Prompt: The entries are to be reproduced verbatim, and their pictures left out.

[Data entries]
>>

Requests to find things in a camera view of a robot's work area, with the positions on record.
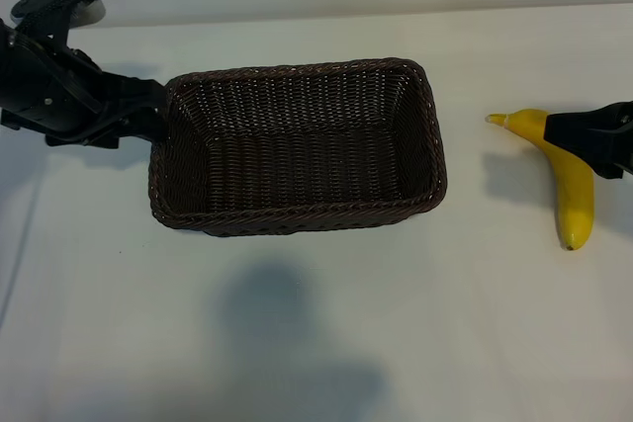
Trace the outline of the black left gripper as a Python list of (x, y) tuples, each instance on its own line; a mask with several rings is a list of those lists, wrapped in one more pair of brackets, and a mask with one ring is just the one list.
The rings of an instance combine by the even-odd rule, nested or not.
[(106, 117), (130, 114), (119, 122), (119, 138), (163, 141), (167, 124), (156, 109), (166, 105), (165, 87), (102, 70), (67, 45), (70, 30), (53, 27), (39, 37), (1, 25), (1, 125), (41, 133), (49, 146), (117, 148)]

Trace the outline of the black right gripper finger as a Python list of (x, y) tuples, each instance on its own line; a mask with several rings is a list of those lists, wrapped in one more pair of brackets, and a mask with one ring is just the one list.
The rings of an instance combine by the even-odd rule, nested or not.
[(596, 153), (590, 158), (589, 166), (604, 179), (622, 179), (625, 173), (632, 174), (632, 153)]
[(544, 139), (584, 161), (631, 161), (632, 103), (549, 115)]

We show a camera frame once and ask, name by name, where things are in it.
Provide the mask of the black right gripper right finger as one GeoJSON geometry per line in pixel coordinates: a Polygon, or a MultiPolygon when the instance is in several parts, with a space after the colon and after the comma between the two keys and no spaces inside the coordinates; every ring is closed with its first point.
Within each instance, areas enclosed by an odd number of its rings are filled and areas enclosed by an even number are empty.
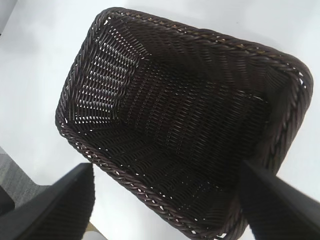
{"type": "Polygon", "coordinates": [[[320,203],[271,171],[244,161],[239,198],[257,240],[318,240],[320,203]]]}

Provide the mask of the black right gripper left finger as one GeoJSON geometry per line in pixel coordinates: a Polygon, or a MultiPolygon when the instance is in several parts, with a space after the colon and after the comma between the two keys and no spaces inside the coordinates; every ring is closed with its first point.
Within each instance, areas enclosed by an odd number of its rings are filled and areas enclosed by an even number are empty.
{"type": "Polygon", "coordinates": [[[42,193],[0,218],[2,240],[80,240],[95,204],[94,171],[80,163],[42,193]]]}

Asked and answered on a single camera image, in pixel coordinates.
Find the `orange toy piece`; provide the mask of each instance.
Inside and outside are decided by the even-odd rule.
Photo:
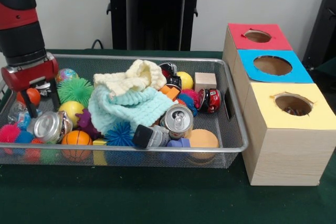
[[[160,91],[164,94],[168,94],[169,91],[170,91],[170,88],[167,85],[165,85],[165,86],[163,86],[162,89],[160,89]]]
[[[179,95],[180,91],[174,87],[170,89],[170,91],[166,94],[170,99],[175,101],[176,97]]]
[[[40,139],[34,138],[31,142],[31,144],[44,144]],[[28,161],[31,164],[37,163],[40,161],[41,157],[41,150],[40,149],[26,149],[25,152],[25,160]]]
[[[184,106],[187,106],[187,104],[185,104],[185,102],[184,102],[183,100],[178,99],[177,101],[178,101],[179,104],[184,105]]]
[[[27,95],[29,96],[30,101],[35,106],[37,106],[40,103],[41,95],[40,95],[40,92],[38,92],[37,89],[33,89],[33,88],[27,89]],[[22,97],[20,92],[17,94],[16,100],[23,103],[24,105],[26,104],[25,101],[23,100],[23,97]]]
[[[62,144],[92,145],[90,136],[84,131],[71,131],[62,139]],[[62,150],[63,156],[70,161],[80,162],[90,156],[90,150]]]

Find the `red box top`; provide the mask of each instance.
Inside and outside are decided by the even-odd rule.
[[[228,24],[237,49],[293,50],[277,24]]]

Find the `black cable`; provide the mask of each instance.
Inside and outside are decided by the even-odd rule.
[[[100,49],[104,49],[103,43],[102,43],[99,39],[96,39],[96,40],[93,42],[91,49],[94,49],[94,47],[96,46],[97,43],[99,43],[99,45],[100,45]]]

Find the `yellow ball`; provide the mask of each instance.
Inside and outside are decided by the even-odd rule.
[[[76,114],[83,114],[83,109],[84,106],[79,102],[68,101],[63,103],[61,107],[59,107],[58,111],[65,111],[70,120],[72,121],[74,128],[76,128],[77,121],[79,120]]]
[[[186,72],[177,72],[177,76],[181,77],[182,89],[193,89],[194,81],[190,74]]]

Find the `pull tab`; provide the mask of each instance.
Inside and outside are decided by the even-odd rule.
[[[182,130],[184,127],[183,118],[180,116],[175,117],[174,119],[174,128],[177,130]]]

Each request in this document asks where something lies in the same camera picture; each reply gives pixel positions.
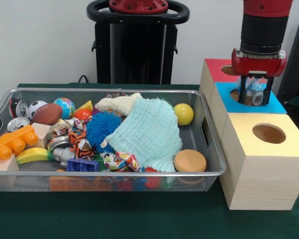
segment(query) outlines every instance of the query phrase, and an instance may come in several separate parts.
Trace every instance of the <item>banana toy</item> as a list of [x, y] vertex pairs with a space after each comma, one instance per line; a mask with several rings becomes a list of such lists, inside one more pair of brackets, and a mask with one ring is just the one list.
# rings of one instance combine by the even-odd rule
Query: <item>banana toy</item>
[[16, 157], [18, 165], [34, 161], [55, 161], [53, 154], [45, 148], [30, 148]]

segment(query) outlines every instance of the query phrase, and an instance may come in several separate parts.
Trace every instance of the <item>light blue cloth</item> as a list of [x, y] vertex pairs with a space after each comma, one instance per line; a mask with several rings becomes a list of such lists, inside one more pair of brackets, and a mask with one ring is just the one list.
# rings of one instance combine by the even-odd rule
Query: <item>light blue cloth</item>
[[106, 140], [115, 151], [134, 154], [141, 167], [158, 172], [175, 172], [173, 159], [182, 147], [174, 110], [159, 99], [137, 98], [128, 117]]

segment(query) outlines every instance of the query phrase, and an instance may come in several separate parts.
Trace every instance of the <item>white cloth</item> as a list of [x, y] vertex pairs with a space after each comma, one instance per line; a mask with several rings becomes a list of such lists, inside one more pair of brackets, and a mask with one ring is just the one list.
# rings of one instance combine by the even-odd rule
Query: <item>white cloth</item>
[[142, 98], [140, 93], [134, 93], [131, 96], [119, 96], [116, 98], [101, 99], [95, 106], [99, 111], [113, 110], [124, 116], [128, 116], [131, 112], [135, 100]]

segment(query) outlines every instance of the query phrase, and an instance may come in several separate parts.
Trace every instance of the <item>white wall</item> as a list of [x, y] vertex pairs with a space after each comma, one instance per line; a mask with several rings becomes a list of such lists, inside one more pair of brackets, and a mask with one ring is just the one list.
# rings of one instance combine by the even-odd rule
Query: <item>white wall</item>
[[[86, 74], [96, 81], [92, 0], [0, 0], [0, 96], [20, 82], [69, 83]], [[179, 0], [191, 10], [178, 26], [173, 84], [199, 84], [204, 58], [230, 58], [240, 45], [242, 0]], [[294, 1], [284, 48], [299, 23]]]

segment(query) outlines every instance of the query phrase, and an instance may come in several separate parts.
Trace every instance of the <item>blue spiky ball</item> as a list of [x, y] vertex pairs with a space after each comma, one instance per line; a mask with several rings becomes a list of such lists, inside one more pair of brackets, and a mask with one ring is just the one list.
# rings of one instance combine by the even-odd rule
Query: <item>blue spiky ball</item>
[[98, 113], [88, 122], [86, 137], [98, 153], [114, 152], [109, 144], [105, 148], [102, 148], [100, 144], [120, 126], [121, 122], [122, 118], [114, 112]]

<<

Answer section:
Requests to find things in a camera view of a robot's work area, with the positions on record.
Trace the outline of the black left gripper as a Python list of (x, y) tuples, each instance on its own line; a mask with several rings is a list of those lists, wrapped in one more pair of brackets, and a mask with one ring is just the one list.
The rings of an instance combine by the even-odd rule, nested or not.
[(106, 117), (130, 114), (119, 122), (119, 138), (163, 141), (167, 124), (156, 109), (166, 105), (165, 87), (102, 70), (67, 45), (70, 30), (53, 27), (39, 37), (1, 25), (1, 125), (41, 133), (49, 146), (117, 148)]

Trace the outline of the black right gripper finger as a Python list of (x, y) tuples, each instance on its own line; a mask with several rings is a list of those lists, wrapped in one more pair of brackets, and a mask with one ring is just the one list.
The rings of an instance combine by the even-odd rule, nested or not.
[(596, 153), (590, 158), (589, 166), (604, 179), (622, 179), (625, 173), (632, 174), (632, 153)]
[(544, 139), (584, 161), (631, 161), (632, 103), (549, 115)]

We show a camera frame once and ask, name by name, where things are in it.
Provide the mask of the black right gripper right finger as one GeoJSON geometry per line in pixel coordinates: a Polygon, or a MultiPolygon when the instance is in several parts, with a space after the colon and after the comma between the two keys and no spaces inside the coordinates; every ring is closed with its first point.
Within each instance, areas enclosed by an odd number of its rings are filled and areas enclosed by an even number are empty.
{"type": "Polygon", "coordinates": [[[320,203],[271,171],[244,161],[239,198],[257,240],[318,240],[320,203]]]}

Provide the mask of the black right gripper left finger as one GeoJSON geometry per line in pixel coordinates: a Polygon, or a MultiPolygon when the instance is in several parts, with a space after the colon and after the comma between the two keys and no spaces inside the coordinates; every ring is closed with its first point.
Within each instance, areas enclosed by an odd number of its rings are filled and areas enclosed by an even number are empty.
{"type": "Polygon", "coordinates": [[[42,193],[0,218],[2,240],[80,240],[95,204],[94,171],[80,163],[42,193]]]}

Asked and answered on a single camera image, in pixel coordinates.
Find the `orange toy piece`; provide the mask of each instance.
Inside and outside are decided by the even-odd rule.
Photo:
[[[160,91],[164,94],[168,94],[169,91],[170,91],[170,88],[167,85],[165,85],[165,86],[163,86],[162,89],[160,89]]]
[[[179,95],[180,91],[174,87],[170,89],[170,91],[166,94],[170,99],[175,101],[176,97]]]
[[[40,139],[34,138],[31,142],[31,144],[44,144]],[[28,161],[31,164],[37,163],[40,161],[41,157],[41,150],[40,149],[26,149],[25,152],[25,160]]]
[[[184,106],[187,106],[187,104],[185,104],[185,102],[184,102],[183,100],[178,99],[177,101],[178,101],[179,104],[184,105]]]
[[[27,95],[29,96],[30,101],[35,106],[37,106],[40,103],[41,95],[40,95],[40,92],[38,92],[37,89],[33,89],[33,88],[27,89]],[[22,97],[20,92],[17,94],[16,100],[23,103],[24,105],[26,104],[25,101],[23,100],[23,97]]]
[[[62,144],[92,145],[90,136],[84,131],[71,131],[62,139]],[[62,150],[63,156],[70,161],[80,162],[90,156],[90,150]]]

Find the `red box top`; provide the mask of each instance.
Inside and outside are decided by the even-odd rule.
[[[228,24],[237,49],[293,50],[277,24]]]

Find the `black cable`; provide the mask of each instance.
Inside and outside are decided by the even-odd rule.
[[[100,49],[104,49],[103,43],[102,43],[99,39],[96,39],[96,40],[93,42],[91,49],[94,49],[94,47],[96,46],[97,43],[99,43],[99,45],[100,45]]]

Find the `yellow ball`; provide the mask of each instance.
Inside and outside are decided by the even-odd rule.
[[[76,114],[83,114],[83,109],[84,106],[79,102],[68,101],[63,103],[61,107],[59,107],[58,111],[65,111],[70,120],[72,121],[74,128],[76,128],[77,121],[79,120]]]
[[[186,72],[177,72],[177,76],[181,77],[182,89],[193,89],[194,81],[190,74]]]

Find the `pull tab`; provide the mask of each instance.
Inside and outside are decided by the even-odd rule.
[[[182,130],[184,127],[183,118],[180,116],[175,117],[174,119],[174,128],[177,130]]]

Each request in this document asks where something lies in the same camera picture; each reply gives pixel positions.
segment(query) outlines every instance of the query phrase, and an instance may come in several separate parts.
Trace every instance of the <item>banana toy</item> as a list of [x, y] vertex pairs with a space after each comma, one instance per line; a mask with several rings becomes a list of such lists, inside one more pair of brackets, and a mask with one ring is just the one list.
# rings of one instance combine by the even-odd rule
Query: <item>banana toy</item>
[[16, 157], [18, 165], [34, 161], [55, 161], [53, 154], [45, 148], [30, 148]]

segment(query) outlines every instance of the query phrase, and an instance may come in several separate parts.
Trace every instance of the <item>light blue cloth</item> as a list of [x, y] vertex pairs with a space after each comma, one instance per line; a mask with several rings becomes a list of such lists, inside one more pair of brackets, and a mask with one ring is just the one list.
# rings of one instance combine by the even-odd rule
Query: <item>light blue cloth</item>
[[106, 140], [115, 151], [134, 154], [141, 167], [158, 172], [175, 172], [173, 159], [182, 147], [174, 110], [159, 99], [137, 98], [128, 117]]

segment(query) outlines every instance of the query phrase, and an instance may come in several separate parts.
Trace every instance of the <item>white cloth</item> as a list of [x, y] vertex pairs with a space after each comma, one instance per line; a mask with several rings becomes a list of such lists, inside one more pair of brackets, and a mask with one ring is just the one list.
# rings of one instance combine by the even-odd rule
Query: <item>white cloth</item>
[[142, 98], [140, 93], [134, 93], [131, 96], [119, 96], [116, 98], [101, 99], [95, 106], [99, 111], [113, 110], [124, 116], [128, 116], [131, 112], [135, 100]]

segment(query) outlines every instance of the query phrase, and an instance may come in several separate parts.
Trace every instance of the <item>white wall</item> as a list of [x, y] vertex pairs with a space after each comma, one instance per line; a mask with several rings becomes a list of such lists, inside one more pair of brackets, and a mask with one ring is just the one list.
# rings of one instance combine by the even-odd rule
Query: <item>white wall</item>
[[[86, 74], [96, 81], [92, 0], [0, 0], [0, 96], [20, 82], [69, 83]], [[179, 0], [191, 10], [178, 26], [173, 84], [199, 84], [204, 58], [230, 58], [240, 45], [242, 0]], [[294, 1], [284, 48], [299, 23]]]

segment(query) outlines every instance of the query phrase, and an instance may come in several separate parts.
Trace every instance of the <item>blue spiky ball</item> as a list of [x, y] vertex pairs with a space after each comma, one instance per line; a mask with several rings becomes a list of such lists, inside one more pair of brackets, and a mask with one ring is just the one list.
# rings of one instance combine by the even-odd rule
Query: <item>blue spiky ball</item>
[[98, 113], [88, 122], [86, 137], [98, 153], [114, 152], [109, 144], [105, 148], [102, 148], [100, 144], [120, 126], [121, 122], [122, 118], [114, 112]]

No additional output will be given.